__Exercise directions__. In the records below, find the line holding "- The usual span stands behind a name" and the line holding "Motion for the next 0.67". Set down both, with every line between them, exactly.

=== Stored data ===

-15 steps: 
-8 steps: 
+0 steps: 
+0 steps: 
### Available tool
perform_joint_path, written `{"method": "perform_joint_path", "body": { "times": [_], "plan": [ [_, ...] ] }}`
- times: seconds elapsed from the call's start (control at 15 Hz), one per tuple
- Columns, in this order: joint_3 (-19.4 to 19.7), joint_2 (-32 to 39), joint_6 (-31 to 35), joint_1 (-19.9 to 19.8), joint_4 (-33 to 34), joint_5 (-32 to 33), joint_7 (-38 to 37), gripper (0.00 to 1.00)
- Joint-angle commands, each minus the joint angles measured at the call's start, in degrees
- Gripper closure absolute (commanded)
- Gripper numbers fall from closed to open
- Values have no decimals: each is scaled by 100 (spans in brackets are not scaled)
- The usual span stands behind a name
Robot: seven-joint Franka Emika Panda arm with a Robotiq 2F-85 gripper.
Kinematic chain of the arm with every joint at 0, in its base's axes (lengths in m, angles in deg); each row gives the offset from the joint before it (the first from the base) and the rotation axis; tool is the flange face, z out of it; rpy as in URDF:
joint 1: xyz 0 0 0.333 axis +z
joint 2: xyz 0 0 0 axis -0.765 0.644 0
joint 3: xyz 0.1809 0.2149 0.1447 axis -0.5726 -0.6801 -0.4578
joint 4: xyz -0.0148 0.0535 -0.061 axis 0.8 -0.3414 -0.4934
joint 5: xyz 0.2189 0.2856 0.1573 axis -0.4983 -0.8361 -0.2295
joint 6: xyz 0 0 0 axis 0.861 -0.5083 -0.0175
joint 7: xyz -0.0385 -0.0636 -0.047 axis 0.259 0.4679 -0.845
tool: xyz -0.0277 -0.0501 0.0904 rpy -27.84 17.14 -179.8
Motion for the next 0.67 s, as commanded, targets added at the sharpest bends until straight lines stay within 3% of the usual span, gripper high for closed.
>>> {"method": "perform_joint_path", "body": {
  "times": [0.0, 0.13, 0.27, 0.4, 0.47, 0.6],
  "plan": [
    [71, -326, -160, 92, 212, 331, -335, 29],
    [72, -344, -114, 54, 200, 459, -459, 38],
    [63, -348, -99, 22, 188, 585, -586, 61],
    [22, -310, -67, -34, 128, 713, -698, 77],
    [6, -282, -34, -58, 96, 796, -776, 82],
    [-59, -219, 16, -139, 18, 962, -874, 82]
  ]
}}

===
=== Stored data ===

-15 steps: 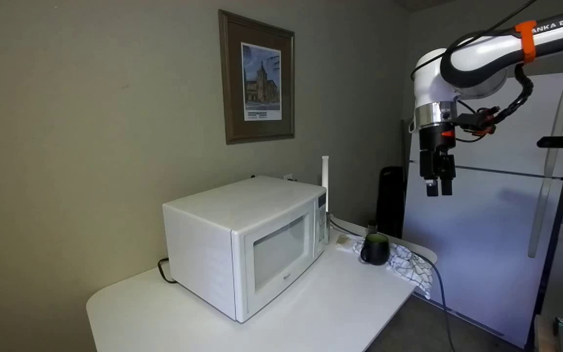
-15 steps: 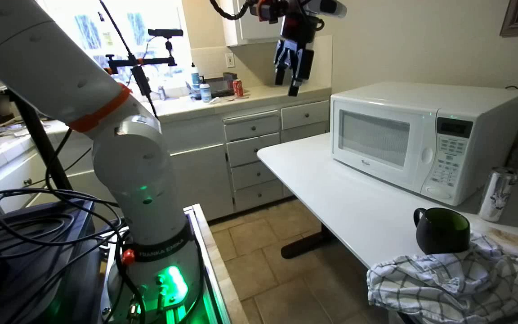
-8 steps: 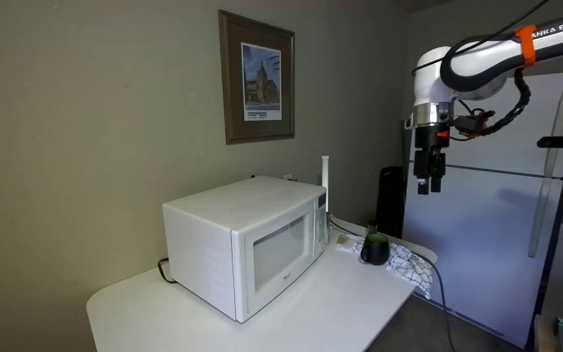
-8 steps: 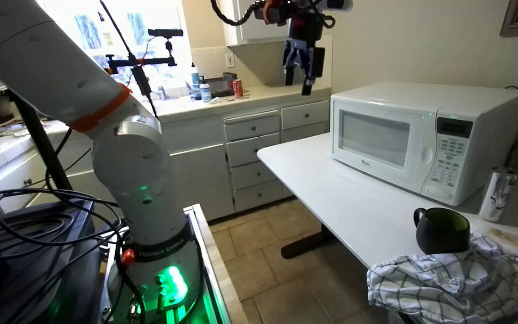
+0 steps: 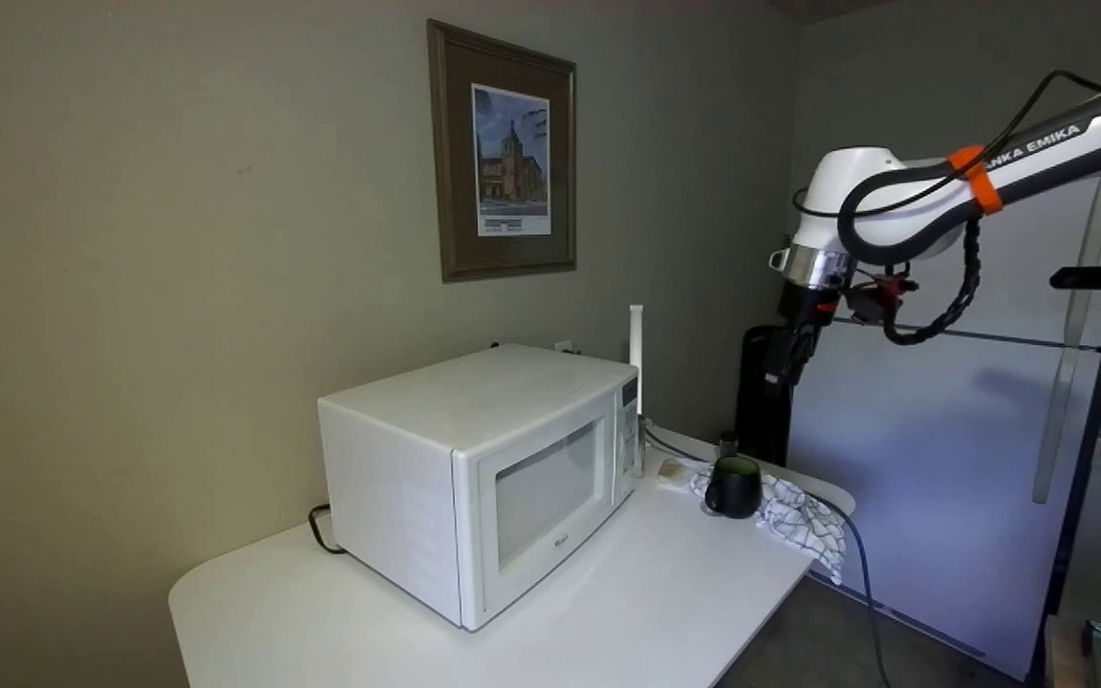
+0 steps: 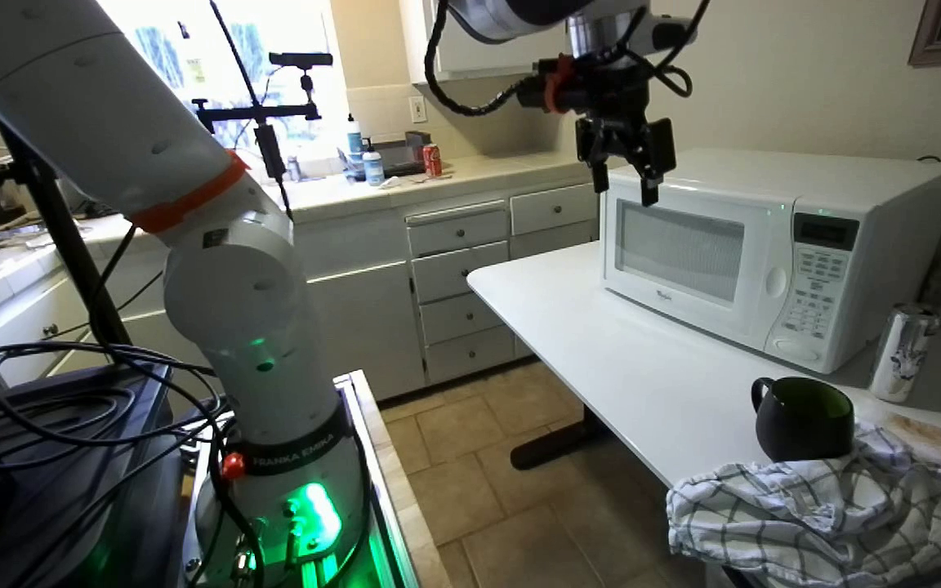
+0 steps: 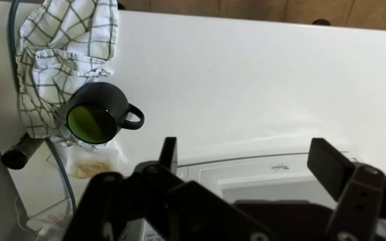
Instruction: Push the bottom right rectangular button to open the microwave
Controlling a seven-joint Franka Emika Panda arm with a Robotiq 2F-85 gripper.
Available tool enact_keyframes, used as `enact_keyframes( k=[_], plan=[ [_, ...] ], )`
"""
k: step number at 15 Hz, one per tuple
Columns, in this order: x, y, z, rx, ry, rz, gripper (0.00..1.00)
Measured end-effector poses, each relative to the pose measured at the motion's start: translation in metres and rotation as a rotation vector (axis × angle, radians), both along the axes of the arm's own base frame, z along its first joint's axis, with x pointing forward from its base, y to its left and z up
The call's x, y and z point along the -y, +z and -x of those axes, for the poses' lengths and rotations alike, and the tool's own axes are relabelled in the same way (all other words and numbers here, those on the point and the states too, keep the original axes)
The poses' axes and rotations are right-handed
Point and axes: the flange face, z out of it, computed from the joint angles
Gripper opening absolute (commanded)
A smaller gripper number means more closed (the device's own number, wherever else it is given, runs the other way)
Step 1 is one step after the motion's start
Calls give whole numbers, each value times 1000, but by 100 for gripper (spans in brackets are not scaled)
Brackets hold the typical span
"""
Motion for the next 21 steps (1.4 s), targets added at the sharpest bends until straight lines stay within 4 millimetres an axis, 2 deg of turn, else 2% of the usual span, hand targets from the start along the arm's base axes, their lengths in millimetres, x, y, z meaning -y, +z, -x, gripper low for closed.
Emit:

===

__Answer below__.
- The usual span stands behind a name
Robot: seven-joint Franka Emika Panda arm with a Robotiq 2F-85 gripper.
Kinematic chain of the arm with every joint at 0, in its base's axes (lengths in m, angles in deg); each row gives the offset from the joint before it (the first from the base) and the rotation axis; tool is the flange face, z out of it; rpy as in URDF:
joint 1: xyz 0 0 0.333 axis +z
joint 2: xyz 0 0 0 axis -0.765 0.644 0
joint 3: xyz 0.1809 0.2149 0.1447 axis -0.5726 -0.6801 -0.4578
joint 4: xyz -0.0148 0.0535 -0.061 axis 0.8 -0.3414 -0.4934
joint 5: xyz 0.2189 0.2856 0.1573 axis -0.4983 -0.8361 -0.2295
joint 6: xyz 0 0 0 axis 0.861 -0.5083 -0.0175
joint 7: xyz -0.0385 -0.0636 -0.047 axis 0.259 0.4679 -0.845
tool: xyz -0.0277 -0.0501 0.0904 rpy -27.84 17.14 -179.8
Motion for the next 0.67 s, as commanded, targets added at the sharpest bends until straight lines stay within 3% of the usual span, gripper high for closed.

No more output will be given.